Task instructions: Whenever the word "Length" turns up in a line of the data below, copy that line.

** Records to process follows **

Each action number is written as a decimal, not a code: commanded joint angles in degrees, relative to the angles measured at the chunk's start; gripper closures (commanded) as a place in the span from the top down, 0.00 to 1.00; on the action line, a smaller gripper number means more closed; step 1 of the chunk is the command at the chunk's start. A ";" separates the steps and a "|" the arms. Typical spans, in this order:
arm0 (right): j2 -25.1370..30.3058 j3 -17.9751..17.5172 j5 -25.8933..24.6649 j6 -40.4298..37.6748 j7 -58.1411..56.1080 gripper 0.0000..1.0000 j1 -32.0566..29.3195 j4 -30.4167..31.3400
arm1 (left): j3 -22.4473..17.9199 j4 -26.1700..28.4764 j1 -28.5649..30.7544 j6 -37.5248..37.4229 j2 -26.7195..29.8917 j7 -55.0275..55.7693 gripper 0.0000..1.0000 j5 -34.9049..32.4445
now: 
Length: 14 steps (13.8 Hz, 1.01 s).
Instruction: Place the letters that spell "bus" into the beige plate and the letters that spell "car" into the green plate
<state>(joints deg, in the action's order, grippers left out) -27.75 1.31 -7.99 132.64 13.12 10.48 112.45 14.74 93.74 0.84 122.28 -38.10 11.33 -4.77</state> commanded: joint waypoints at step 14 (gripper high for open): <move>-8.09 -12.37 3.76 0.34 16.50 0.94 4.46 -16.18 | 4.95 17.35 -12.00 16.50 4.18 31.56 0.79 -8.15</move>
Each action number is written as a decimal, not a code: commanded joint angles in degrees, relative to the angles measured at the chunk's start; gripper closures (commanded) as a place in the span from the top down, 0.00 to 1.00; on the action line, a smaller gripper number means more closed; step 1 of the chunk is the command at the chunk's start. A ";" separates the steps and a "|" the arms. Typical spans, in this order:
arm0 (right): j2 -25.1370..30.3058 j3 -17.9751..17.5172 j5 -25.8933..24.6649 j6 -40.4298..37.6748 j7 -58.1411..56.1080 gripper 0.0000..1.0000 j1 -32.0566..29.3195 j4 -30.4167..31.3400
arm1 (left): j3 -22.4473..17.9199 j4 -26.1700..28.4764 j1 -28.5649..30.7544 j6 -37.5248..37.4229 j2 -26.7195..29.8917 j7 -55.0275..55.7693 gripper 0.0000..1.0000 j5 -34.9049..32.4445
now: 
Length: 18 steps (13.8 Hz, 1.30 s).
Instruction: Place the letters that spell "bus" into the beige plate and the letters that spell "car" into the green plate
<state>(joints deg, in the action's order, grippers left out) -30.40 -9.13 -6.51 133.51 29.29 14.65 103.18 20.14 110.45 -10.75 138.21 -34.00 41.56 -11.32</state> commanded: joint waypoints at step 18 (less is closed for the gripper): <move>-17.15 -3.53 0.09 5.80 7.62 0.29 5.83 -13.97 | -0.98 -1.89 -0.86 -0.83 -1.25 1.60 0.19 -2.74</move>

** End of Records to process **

Solution to the exercise:
Length: 14 steps (13.8 Hz, 1.01 s).
Length: 18 steps (13.8 Hz, 1.30 s).

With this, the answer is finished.